2) you don't have to do this, skip this step and proceed with 3)

As long as your JSS is reachable with the old DNS name, this will work.

Aziz
Valued Contributor

That would work

Poseiden
New Contributor III

@jonnydford I would also like to migrate, but this will work. Thanks!

@m.entholzner Thanks, the old DNS will still be active.

mike_paul
Contributor III
Contributor III

If you leverage MDM on your computers, the URL is hard-coded into that profile so if you change this in the JSS you will break MDM communication. Its also hard-coded in your SSL cert as well so that would need to be replaced as well if you want enrollment to work correctly. If the tomcat ssl cert doesnt match the url, trying to get the new mdm profile will fail.

The only way to change the value in the profiles is to remove the old MDM profile (sudo jamf removeMdmProfile) which would in turn remove all all MDM pushed profiles, e.g. Wifi. And then re-do mdm (sudo jamf mdm).

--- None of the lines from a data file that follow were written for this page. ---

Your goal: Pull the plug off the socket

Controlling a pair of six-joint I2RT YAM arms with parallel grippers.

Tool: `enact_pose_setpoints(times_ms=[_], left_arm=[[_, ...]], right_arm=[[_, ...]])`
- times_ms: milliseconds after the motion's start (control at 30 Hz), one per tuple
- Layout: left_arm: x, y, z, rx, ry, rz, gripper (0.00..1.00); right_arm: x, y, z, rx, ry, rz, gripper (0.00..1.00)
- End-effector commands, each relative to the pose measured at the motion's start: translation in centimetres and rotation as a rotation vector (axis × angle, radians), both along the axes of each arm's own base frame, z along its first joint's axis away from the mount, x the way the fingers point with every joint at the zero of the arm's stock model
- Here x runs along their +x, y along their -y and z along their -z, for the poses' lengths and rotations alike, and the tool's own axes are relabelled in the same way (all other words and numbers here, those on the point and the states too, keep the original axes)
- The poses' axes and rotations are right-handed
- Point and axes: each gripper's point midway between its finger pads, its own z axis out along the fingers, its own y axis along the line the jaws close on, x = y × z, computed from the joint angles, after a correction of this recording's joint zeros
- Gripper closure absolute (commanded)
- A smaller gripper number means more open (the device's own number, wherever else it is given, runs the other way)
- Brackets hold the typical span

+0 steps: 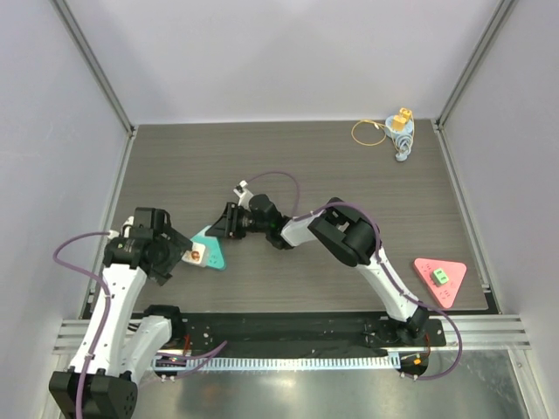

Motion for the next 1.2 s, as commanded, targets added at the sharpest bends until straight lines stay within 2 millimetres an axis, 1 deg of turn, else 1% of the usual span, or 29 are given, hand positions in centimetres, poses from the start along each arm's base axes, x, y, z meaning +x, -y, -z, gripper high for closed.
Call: enact_pose_setpoints(times_ms=[0, 133, 267, 467, 600, 700, 733, 833, 967, 1033, 1167], left_arm=[[2.3, 2.4, -0.5, -0.12, 0.097, 0.058, 0.16], [3.5, 4.1, -0.7, -0.201, 0.154, 0.119, 0.14], [3.6, 4.5, 0.2, -0.231, 0.124, 0.109, 0.15], [3.6, 3.6, 0.7, -0.193, 0.111, 0.057, 0.15], [3.7, 3.3, 0.8, -0.188, 0.118, 0.018, 0.18], [3.2, 1.9, 1.2, -0.135, 0.094, -0.061, 0.18], [3.1, 1.8, 1.3, -0.134, 0.087, -0.078, 0.18], [3.0, 1.7, 1.7, -0.132, 0.079, -0.099, 0.18], [3.6, 2.0, 1.9, -0.155, 0.089, -0.105, 0.18], [3.9, 2.3, 2.2, -0.167, 0.08, -0.103, 0.18], [4.2, 2.3, 2.7, -0.163, 0.057, -0.107, 0.18]], right_arm=[[-0.1, 0.2, -0.4, -0.036, 0.06, 0.035, 0.99], [0.1, 0.2, 0.3, -0.056, 0.059, 0.041, 0.99], [0.1, 0.1, 0.1, -0.046, 0.057, 0.04, 0.99], [0.1, 0.2, 0.0, -0.048, 0.067, 0.044, 0.99], [0.2, 0.3, 0.0, -0.048, 0.068, 0.048, 0.99], [0.3, 0.2, 0.0, -0.051, 0.073, 0.05, 0.99], [0.3, 0.3, 0.0, -0.053, 0.075, 0.049, 0.99], [0.3, 0.2, 0.0, -0.055, 0.078, 0.048, 0.99], [0.3, 0.2, -0.1, -0.055, 0.082, 0.049, 0.99], [0.3, 0.2, 0.1, -0.06, 0.078, 0.049, 0.99], [0.4, 0.2, 0.2, -0.065, 0.082, 0.048, 0.99]])
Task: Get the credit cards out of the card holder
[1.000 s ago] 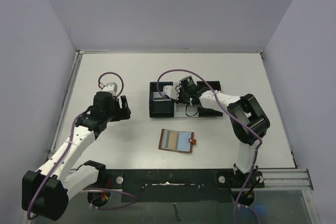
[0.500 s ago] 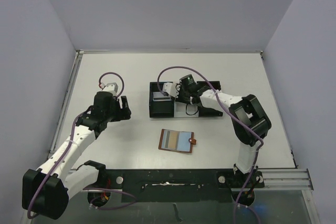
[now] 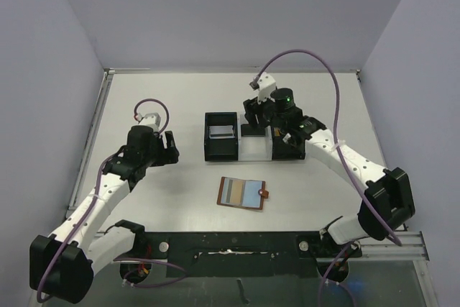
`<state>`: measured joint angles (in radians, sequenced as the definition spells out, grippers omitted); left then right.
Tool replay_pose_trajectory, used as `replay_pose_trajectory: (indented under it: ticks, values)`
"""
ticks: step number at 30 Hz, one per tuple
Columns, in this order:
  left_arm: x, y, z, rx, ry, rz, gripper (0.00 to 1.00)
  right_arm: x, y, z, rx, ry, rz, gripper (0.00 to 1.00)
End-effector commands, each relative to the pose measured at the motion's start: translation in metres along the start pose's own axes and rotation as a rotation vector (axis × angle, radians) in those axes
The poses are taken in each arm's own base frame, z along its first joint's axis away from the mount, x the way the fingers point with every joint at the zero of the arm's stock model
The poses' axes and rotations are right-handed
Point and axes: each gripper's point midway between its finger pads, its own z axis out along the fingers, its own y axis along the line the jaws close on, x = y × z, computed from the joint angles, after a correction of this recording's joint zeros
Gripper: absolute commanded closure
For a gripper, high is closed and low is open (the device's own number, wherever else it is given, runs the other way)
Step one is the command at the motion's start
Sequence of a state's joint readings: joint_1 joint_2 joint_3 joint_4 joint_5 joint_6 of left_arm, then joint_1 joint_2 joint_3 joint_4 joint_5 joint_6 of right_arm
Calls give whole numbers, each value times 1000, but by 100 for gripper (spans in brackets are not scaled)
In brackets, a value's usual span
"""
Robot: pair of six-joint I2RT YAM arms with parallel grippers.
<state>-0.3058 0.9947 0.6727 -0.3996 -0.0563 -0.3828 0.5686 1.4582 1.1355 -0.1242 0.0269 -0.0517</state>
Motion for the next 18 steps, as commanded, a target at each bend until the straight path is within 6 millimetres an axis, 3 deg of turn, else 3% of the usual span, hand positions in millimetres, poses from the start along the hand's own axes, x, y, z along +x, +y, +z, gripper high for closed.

The issue being is you typically wont have internet to run the last command since the WIFI profile was removed so you have to get network in place prior. I have seen some people push out another wifi profile prior to removing the MDM, but do it manually via pkg with postinstall script so its not tied to MDM, JSS still gathers the UUID of the profiles so you can send out a removal command for that profile once the updated MDM gets pushed and the subsequent WIFI profile is sent.

If you manage iOS you are out of luck for a smooth change of url. Re-enroll is the answer.

JDS's would also have to be re-enroled if used as well.

TLDR: Create new DNS entry, keep old dns entry so clients can still hit jss, push wifi via non-mdm method, change url in JSS, fix ssl cert so CN=new url, sudo jamf removeMdmProfile to remove old mdm profile with old url, sudo jamf mdm to download updated mdm profile with new url.

Poseiden
New Contributor III

Thanks @mike.paul

My new plan:

  1. Add a DNS entry = jss.domain.com
  2. Change the URL in the JSS settings and change Tomcat certificate.
  3. Create a policy that would remove the MDM and re-enroll it
  4. Keep the old DNS active

ammonsc
Contributor II

@Poseiden Raising an old post from the grave I know but.... did the final plan work for you?

SFRANCIS004
New Contributor III

We discovered that we can't enroll iPads because the URL is not using the FQDN.

Thinking if we added an entry in the host file for the FQDN, then run jamf createconf the machines could still contact the JSS.

We're running JAMF 10.11, so any help is appreciated.

vfsupport_mac
New Contributor

Hi All,

I know this is old post.. But I am having issue in changing the Jamf url. I have followed the below steps.

1) DNS entry created for New URL. Both old and new url are getting resolved.
2) Changed the url in Jamf Pro settings - Jamf Pro URL and changed the tomcat certificate then restarted tomcat.
3) I am using Jamf inbuilt certificates for both old and new url.

Now when devices trying to connect to Jamf I am getting "The jamf binary could not connect to the JSS because the web certificate is not trusted."

Any clues on how to resolve these situation will be helpful.

vfsupport_mac
New Contributor

Issue Resolved and were able to migrate all clients to New url without re-enrolment..

Adding to above steps. Created Public certificate with Both New and old urls and clients started communicating with Jamf Server. 



How Did you get the cert down to the computers?

karthikeyan_mac
Valued Contributor

@vfsupport_mac did you check the MDM profile renewal after migration ? 

vfsupport_mac
New Contributor

@karthikeyan_mac MDM profile is going to expire in few devices in this month and I am seeing MDM renewal issue on few devices.